Logical or physical partitioning challenges are not new for chips targeted for wireless and networking applications. Over the years, EDA tools has adapted to partitioning challenges associated with these type of designs. There have been various automations and algorithms designed for same but for automotive chips this is relatively difficult problem statement which has not been completely addressed.

Due to emerging safety trends in automotive sector, the design implementation has increased in complexity because of certain unique requirements like true online logic built-in self-test (LBIST), in which a part of a design is expected to be completely functional while there is self-test running on rest. Moreover, the test coverage requirement for such integrated-chips has also become stringent because of which there is lot of on-chip DFT logic. Typically, area overhead associated with DFT and self test logic is somewhere in range of 25-30% of standard cells area. As a result , it is quite challenging for such chips to define clean physical partitions having standard interfaces.

2. Design Challenge

Conventionally, RTL designer tries to split the complete design in different partitions with various goals in mind.

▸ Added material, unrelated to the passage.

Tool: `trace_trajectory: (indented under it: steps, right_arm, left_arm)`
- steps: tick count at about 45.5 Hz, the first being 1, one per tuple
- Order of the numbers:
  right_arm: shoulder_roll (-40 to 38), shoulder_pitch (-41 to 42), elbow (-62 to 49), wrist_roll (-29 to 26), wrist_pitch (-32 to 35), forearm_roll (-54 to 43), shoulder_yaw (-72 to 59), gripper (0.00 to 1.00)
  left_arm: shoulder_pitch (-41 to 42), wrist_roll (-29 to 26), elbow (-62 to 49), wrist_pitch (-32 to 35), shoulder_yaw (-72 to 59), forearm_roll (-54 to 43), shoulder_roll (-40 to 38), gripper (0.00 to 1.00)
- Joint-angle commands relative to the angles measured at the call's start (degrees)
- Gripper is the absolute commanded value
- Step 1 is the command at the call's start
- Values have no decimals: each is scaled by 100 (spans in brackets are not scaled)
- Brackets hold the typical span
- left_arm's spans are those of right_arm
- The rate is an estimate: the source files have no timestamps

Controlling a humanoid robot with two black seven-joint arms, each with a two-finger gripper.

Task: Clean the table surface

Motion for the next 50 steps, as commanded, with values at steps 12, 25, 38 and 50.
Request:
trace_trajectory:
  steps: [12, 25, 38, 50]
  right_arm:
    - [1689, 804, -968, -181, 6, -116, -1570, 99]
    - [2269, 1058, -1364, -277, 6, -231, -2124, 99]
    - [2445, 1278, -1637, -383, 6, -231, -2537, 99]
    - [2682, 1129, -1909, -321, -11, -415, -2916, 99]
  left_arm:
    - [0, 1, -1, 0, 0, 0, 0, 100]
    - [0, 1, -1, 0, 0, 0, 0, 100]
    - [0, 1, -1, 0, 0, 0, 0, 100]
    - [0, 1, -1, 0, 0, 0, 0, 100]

First, of achieving manageable gate count in each partition.

Secondly, each partition in sync with safety requirements to meet LBIST requirements.

Third, the port count of each partition is minimum as possible as it causes routing congestion and timing issues around interfaces. The blocks interacting more functionally are kept in same partition so that there is minimum interaction between partitions.

Inefficient partitioning may lead to smaller partition sizes but with very huge pin count. This could turn out to be very serious problem because it is difficult to place so many ports over smaller edges. As a result floorplan designer is forced to place ports close to corners of hard partition since space in middle of partition edge is not sufficient to place all the ports. However, placing too many ports close to corner of partition may lead to huge routing congestion issues which is not a easy problem to solve.

As shown in Figure 1.0 below (taken from real SoC), design has no routing congestion elsewhere except at partition corners. This is because too many ports are placed near to partition corners and P&R tool does not have enough routing resources to route nets connected to partition ports and top level nets turning around partition corners.

Figure 1: Routing congestion around corners (SOC snapshot)

Hence it a challenge to create partitions of optimum size with minimum port count.

All the approaches to target third goal is iterative. RTL integration designer tries to minimize the ports of a physical partition by assuming all the blocks interacting if kept in same partition would lead to optimum port count, but there is no tool or methodology to verify this assumption and to find out if there are more such opportunities in design to reduce port count.

Unlike chips having no LBIST requirements, it is not prudent to define physical partitions on the fly in P&R tools because you cannot split LBIST logic across physical partitions.

3. Methodology

This paper describes a smart port reduction methodology which would list many such possibilities of reducing port count of a partition which generally gets ignored during design stage. There have been cases observed where RTL designer sometimes misplace some instances on top or in other partition leading to redundant port creation at partition level. This methodology looks for three different kind of opportunities explained in detail below. Its results are potential candidate of hierarchy movement in design or pin placement movement in floorplan which can be evaluated by RTL and backend designer.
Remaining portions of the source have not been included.